PROBLEM REQUIREMENTS:
Look through the data below. Pick out the lines holding the string "strip".

Data excerpts:
[Start of section]

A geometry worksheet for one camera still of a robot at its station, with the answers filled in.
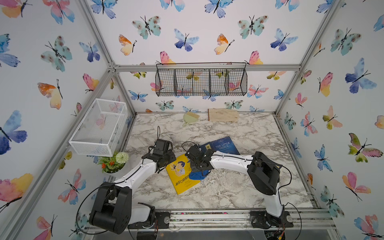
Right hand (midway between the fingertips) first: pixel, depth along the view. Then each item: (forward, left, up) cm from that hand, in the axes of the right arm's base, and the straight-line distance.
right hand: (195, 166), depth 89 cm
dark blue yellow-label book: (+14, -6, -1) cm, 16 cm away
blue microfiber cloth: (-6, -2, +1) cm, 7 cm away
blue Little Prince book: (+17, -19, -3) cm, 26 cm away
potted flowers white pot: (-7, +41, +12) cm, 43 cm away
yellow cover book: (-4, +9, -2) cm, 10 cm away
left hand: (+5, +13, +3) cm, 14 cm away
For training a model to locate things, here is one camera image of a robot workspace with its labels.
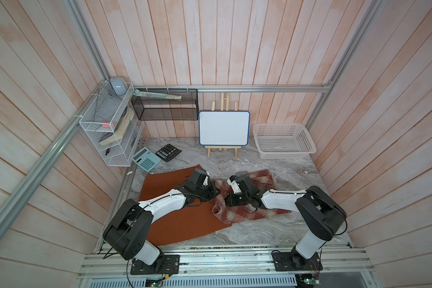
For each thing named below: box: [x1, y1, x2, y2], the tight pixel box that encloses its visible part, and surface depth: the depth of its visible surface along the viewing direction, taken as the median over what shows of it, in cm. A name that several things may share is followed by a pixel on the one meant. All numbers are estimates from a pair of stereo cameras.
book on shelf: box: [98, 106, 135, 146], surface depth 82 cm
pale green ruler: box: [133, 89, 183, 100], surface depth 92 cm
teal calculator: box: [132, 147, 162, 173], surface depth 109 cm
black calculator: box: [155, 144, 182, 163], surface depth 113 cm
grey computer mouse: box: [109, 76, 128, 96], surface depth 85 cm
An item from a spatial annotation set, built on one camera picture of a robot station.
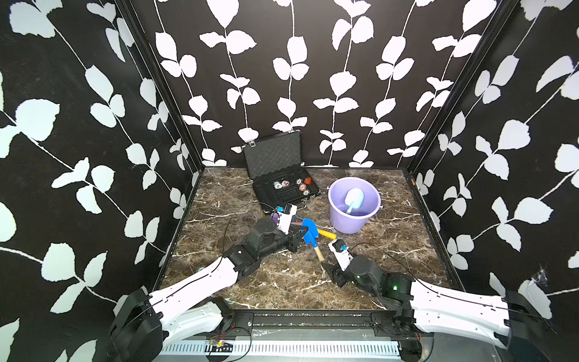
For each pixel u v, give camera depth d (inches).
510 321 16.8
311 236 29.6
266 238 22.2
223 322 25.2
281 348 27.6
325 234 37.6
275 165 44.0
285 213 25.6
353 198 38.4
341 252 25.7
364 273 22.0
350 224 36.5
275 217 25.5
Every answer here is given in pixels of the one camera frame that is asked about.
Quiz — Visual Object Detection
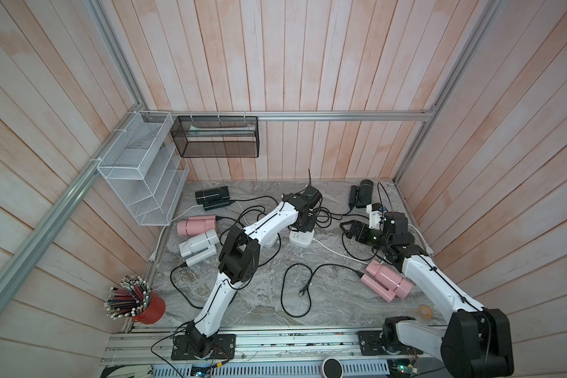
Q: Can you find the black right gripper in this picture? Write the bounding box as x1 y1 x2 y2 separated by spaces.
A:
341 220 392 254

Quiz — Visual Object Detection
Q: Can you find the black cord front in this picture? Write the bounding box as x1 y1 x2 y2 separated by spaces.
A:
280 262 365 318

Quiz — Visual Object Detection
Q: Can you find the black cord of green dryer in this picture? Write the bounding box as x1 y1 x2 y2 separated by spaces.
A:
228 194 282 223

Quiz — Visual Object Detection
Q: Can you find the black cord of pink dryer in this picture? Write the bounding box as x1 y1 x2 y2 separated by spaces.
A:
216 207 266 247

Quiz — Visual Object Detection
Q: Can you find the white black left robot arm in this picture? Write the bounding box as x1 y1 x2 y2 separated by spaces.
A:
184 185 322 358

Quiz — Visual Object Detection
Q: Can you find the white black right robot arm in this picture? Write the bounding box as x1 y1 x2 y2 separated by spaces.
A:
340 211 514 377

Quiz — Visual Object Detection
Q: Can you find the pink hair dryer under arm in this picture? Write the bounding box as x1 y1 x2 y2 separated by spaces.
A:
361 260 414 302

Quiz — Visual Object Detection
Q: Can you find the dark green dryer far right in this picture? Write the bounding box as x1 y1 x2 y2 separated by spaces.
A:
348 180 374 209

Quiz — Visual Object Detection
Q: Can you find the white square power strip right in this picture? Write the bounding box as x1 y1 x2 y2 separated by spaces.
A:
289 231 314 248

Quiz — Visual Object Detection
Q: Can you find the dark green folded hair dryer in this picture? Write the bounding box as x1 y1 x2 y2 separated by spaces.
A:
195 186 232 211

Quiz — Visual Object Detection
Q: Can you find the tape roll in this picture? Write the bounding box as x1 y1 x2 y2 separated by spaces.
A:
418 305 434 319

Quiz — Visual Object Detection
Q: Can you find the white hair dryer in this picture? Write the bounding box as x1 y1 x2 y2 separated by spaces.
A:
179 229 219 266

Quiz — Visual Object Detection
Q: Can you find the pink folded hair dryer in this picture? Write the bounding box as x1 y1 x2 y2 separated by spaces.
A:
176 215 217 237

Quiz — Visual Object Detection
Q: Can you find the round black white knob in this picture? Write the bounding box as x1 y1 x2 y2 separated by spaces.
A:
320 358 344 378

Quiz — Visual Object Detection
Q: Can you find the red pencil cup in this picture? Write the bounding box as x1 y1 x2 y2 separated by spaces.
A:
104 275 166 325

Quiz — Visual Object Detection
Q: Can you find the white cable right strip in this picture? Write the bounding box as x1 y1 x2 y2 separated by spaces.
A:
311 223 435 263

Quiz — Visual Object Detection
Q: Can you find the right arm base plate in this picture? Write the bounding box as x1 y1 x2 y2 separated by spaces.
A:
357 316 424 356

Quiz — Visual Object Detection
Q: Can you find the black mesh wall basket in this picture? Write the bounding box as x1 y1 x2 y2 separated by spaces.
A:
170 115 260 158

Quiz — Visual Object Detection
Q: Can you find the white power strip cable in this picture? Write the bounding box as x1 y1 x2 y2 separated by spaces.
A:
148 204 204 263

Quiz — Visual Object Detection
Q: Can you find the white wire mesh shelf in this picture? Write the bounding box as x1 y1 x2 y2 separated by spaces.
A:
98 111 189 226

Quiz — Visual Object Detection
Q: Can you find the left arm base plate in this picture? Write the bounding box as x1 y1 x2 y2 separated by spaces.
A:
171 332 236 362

[End of section]
[Start of section]

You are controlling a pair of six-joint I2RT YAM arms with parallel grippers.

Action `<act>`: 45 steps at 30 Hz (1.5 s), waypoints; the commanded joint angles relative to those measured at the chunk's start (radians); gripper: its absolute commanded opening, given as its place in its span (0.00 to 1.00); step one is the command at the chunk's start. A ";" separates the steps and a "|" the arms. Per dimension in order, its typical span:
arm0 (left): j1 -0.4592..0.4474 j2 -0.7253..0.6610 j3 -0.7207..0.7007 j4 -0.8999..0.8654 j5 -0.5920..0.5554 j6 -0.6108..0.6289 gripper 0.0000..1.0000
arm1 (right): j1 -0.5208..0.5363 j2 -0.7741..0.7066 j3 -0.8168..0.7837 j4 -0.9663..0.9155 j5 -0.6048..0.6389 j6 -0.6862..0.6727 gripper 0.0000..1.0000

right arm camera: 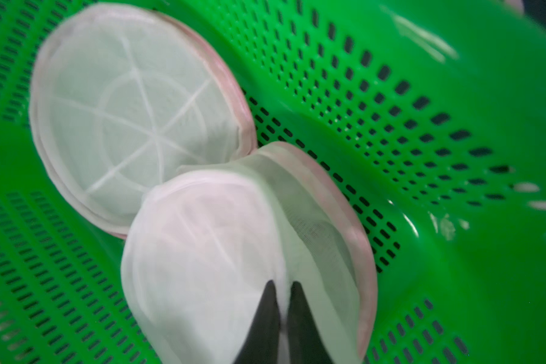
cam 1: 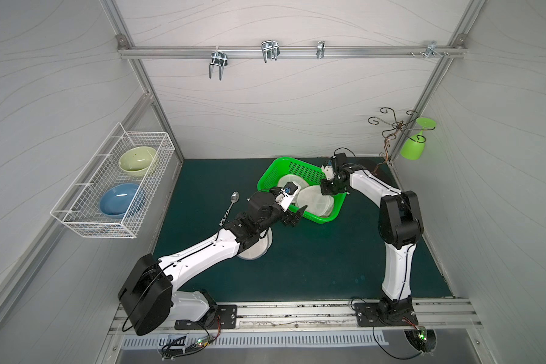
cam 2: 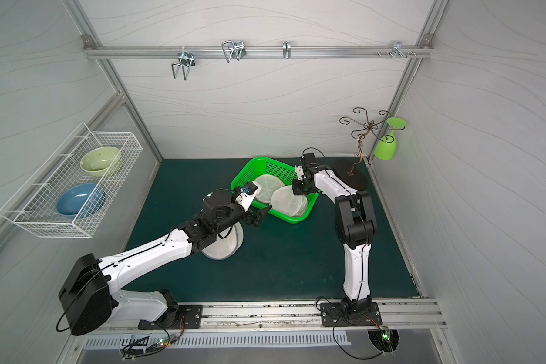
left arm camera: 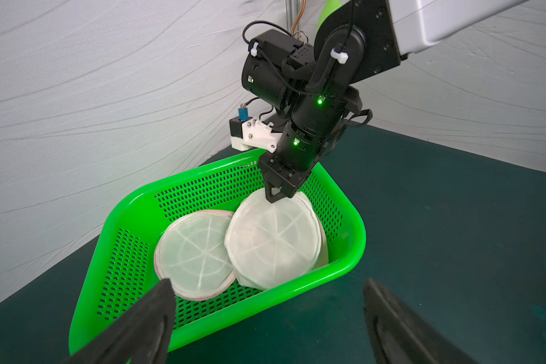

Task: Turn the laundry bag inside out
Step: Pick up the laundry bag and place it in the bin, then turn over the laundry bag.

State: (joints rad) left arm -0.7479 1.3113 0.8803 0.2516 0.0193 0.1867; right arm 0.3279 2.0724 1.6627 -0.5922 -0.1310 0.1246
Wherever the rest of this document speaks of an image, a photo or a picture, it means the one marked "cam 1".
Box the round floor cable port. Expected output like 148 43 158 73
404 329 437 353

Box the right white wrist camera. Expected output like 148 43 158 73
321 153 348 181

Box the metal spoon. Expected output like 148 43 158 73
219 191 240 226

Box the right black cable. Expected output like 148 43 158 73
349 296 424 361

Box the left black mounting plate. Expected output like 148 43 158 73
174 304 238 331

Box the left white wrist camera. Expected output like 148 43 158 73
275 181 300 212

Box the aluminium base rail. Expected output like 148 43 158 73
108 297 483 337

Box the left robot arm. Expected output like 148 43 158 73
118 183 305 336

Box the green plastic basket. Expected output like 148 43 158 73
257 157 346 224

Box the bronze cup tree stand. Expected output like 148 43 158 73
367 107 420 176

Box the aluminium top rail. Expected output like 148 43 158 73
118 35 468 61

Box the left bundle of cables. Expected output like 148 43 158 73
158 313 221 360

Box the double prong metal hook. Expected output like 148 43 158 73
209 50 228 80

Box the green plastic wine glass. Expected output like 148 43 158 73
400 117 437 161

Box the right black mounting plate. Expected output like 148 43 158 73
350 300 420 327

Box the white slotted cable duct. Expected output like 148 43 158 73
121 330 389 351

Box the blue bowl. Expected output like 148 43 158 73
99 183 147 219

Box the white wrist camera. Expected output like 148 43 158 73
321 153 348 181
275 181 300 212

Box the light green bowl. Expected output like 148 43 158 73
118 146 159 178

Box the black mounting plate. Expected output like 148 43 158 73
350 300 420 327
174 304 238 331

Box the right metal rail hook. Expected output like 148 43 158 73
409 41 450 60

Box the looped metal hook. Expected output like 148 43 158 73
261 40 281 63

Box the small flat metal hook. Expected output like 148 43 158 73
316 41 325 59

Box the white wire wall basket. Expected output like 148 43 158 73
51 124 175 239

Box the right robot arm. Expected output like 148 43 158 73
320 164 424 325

[End of section]
[Start of section]

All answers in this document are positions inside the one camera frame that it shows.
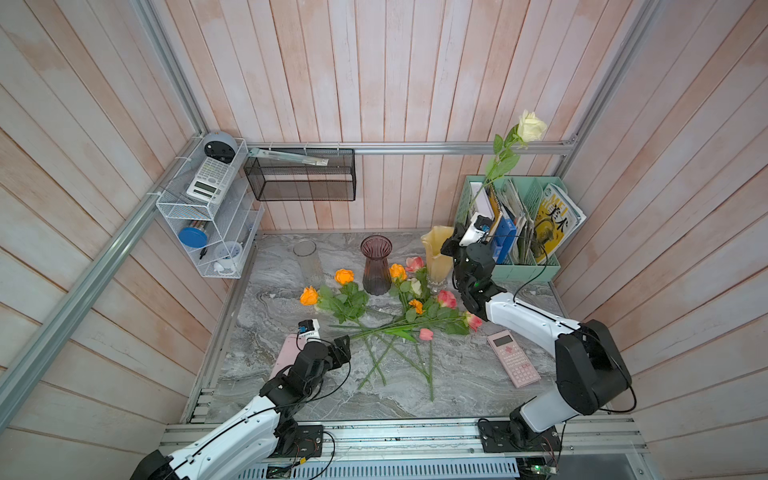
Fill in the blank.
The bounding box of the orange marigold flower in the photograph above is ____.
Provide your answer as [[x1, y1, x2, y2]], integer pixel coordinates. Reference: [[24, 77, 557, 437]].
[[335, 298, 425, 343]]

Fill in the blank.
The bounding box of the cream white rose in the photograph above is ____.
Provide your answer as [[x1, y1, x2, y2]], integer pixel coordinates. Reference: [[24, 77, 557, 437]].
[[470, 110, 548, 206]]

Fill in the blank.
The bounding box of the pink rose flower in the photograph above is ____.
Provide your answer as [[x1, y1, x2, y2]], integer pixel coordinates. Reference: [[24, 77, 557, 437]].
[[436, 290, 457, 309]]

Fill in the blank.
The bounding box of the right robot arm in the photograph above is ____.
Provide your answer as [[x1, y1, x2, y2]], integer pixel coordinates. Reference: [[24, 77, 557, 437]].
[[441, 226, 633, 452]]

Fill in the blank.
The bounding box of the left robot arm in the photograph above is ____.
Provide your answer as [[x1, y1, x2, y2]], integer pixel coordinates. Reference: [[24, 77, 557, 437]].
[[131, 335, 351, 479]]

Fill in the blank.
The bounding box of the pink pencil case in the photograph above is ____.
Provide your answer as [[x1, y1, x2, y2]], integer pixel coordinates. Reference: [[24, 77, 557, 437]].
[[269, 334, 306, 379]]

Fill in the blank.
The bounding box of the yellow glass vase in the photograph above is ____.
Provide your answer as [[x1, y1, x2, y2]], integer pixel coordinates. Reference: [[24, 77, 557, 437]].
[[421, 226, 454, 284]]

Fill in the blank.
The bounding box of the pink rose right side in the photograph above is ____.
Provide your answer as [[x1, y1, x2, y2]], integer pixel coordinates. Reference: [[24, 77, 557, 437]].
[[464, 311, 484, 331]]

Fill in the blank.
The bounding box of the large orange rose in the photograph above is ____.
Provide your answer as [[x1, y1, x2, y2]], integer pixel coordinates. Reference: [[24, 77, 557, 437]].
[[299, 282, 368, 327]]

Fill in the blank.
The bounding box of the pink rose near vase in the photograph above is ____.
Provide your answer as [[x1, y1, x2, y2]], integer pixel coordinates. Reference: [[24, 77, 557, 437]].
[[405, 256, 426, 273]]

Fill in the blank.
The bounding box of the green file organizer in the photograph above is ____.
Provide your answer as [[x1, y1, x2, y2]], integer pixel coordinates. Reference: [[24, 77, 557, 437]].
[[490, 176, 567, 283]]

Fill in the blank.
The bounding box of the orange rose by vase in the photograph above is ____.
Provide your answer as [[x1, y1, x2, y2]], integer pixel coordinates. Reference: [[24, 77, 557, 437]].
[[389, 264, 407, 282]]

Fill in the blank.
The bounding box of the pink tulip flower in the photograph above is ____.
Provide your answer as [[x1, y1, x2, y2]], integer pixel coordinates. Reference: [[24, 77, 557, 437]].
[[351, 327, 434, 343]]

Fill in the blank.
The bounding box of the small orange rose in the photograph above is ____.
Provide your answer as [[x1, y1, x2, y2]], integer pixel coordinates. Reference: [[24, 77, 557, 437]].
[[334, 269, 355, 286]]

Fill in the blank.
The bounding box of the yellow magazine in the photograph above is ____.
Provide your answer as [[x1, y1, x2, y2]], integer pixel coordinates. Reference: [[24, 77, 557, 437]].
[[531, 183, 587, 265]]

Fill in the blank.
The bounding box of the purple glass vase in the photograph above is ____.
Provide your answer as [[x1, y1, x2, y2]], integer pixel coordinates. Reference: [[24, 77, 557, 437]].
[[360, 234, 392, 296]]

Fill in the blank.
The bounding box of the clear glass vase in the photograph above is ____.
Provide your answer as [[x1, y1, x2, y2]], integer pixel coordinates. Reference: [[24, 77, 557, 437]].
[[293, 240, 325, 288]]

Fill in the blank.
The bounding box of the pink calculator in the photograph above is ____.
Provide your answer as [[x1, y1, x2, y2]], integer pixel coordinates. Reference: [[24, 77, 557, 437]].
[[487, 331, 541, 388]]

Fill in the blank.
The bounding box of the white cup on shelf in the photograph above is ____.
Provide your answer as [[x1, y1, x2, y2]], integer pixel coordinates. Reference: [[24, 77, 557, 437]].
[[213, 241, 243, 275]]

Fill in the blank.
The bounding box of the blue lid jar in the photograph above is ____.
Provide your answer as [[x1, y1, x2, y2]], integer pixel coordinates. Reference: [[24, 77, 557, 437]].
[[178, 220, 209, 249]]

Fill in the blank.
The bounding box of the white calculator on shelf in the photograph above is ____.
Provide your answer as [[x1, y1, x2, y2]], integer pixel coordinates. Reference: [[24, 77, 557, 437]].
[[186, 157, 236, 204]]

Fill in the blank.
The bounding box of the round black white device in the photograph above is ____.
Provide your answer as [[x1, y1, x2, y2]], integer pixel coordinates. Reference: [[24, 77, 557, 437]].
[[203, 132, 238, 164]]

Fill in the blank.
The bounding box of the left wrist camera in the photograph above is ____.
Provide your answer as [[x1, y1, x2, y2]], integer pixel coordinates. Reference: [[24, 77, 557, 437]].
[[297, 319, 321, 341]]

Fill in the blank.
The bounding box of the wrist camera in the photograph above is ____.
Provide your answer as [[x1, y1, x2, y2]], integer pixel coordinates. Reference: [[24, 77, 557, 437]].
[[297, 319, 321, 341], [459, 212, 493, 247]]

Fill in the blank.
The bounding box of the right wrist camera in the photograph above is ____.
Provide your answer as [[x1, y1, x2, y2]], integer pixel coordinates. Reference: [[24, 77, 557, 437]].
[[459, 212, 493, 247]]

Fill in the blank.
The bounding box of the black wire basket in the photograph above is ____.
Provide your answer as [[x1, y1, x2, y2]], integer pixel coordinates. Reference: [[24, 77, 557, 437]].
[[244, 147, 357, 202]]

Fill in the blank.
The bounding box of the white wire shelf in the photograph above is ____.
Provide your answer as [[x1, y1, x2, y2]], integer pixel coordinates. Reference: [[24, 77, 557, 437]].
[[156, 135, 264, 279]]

[End of section]

WRITTEN REPLY:
Q: Can you find the white square power strip right in this picture? Write the bounding box as x1 y1 x2 y2 separated by spaces.
Q: Can you find the white cable right strip in this picture? Write the bounding box as x1 y1 x2 y2 separated by spaces.
Q: Can you find the white power strip cable in this picture? Write the bounding box as x1 y1 x2 y2 separated by spaces.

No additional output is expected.